Work to be completed:
Could the lines from the one containing "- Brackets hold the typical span" through the end of the material below be returned exactly, with nothing else?

Data:

§ §

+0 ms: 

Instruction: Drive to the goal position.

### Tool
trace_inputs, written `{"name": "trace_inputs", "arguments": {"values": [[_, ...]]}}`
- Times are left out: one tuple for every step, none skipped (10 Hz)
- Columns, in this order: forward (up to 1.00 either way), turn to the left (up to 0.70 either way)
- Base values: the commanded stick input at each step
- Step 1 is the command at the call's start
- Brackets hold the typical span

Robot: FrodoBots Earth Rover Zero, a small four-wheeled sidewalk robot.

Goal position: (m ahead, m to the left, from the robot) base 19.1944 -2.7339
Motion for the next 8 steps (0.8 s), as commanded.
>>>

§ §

Reply to the task:
- Brackets hold the typical span

Robot: FrodoBots Earth Rover Zero, a small four-wheeled sidewalk robot.

Goal position: (m ahead, m to the left, from the robot) base 19.1944 -2.7339
Motion for the next 8 steps (0.8 s), as commanded.
>>>

Nothing further remains to be added to the answer.